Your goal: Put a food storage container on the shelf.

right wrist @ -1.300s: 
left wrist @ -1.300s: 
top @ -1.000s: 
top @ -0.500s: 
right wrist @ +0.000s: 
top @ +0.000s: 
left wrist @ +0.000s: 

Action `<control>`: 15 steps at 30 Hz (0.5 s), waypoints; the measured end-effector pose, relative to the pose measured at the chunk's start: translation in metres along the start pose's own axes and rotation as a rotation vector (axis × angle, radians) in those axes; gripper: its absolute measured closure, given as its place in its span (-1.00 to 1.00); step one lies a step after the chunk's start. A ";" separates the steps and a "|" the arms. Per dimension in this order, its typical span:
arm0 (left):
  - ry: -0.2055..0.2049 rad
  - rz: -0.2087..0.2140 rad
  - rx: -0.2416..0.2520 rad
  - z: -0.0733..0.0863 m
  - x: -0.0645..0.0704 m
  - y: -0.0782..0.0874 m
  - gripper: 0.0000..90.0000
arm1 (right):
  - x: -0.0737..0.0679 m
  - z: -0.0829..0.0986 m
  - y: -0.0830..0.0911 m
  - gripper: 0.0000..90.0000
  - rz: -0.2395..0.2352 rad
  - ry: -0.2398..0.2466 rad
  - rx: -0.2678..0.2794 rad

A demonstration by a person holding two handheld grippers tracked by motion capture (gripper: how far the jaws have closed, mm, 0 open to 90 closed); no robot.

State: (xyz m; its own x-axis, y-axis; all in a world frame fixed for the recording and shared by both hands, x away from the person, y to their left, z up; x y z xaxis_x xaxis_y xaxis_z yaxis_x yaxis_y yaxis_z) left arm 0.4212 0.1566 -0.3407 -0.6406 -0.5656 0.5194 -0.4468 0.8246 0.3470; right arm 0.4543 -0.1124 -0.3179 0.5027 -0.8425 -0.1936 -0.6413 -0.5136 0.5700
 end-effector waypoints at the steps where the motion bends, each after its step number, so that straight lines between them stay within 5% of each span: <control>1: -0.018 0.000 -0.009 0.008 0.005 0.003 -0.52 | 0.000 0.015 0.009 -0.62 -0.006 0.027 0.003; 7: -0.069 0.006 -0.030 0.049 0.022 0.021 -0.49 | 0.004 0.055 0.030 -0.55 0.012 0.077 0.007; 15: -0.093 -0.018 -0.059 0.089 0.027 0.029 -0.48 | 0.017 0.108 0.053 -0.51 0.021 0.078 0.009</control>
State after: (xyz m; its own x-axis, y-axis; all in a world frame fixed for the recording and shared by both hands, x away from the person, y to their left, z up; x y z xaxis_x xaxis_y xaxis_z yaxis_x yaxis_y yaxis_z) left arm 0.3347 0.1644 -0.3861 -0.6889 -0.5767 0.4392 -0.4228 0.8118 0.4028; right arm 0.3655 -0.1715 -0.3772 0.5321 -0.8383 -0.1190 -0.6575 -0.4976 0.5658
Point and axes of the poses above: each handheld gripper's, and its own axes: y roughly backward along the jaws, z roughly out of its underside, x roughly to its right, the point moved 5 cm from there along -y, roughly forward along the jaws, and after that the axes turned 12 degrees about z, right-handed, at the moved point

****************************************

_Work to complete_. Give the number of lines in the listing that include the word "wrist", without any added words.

_Answer to this task_. 4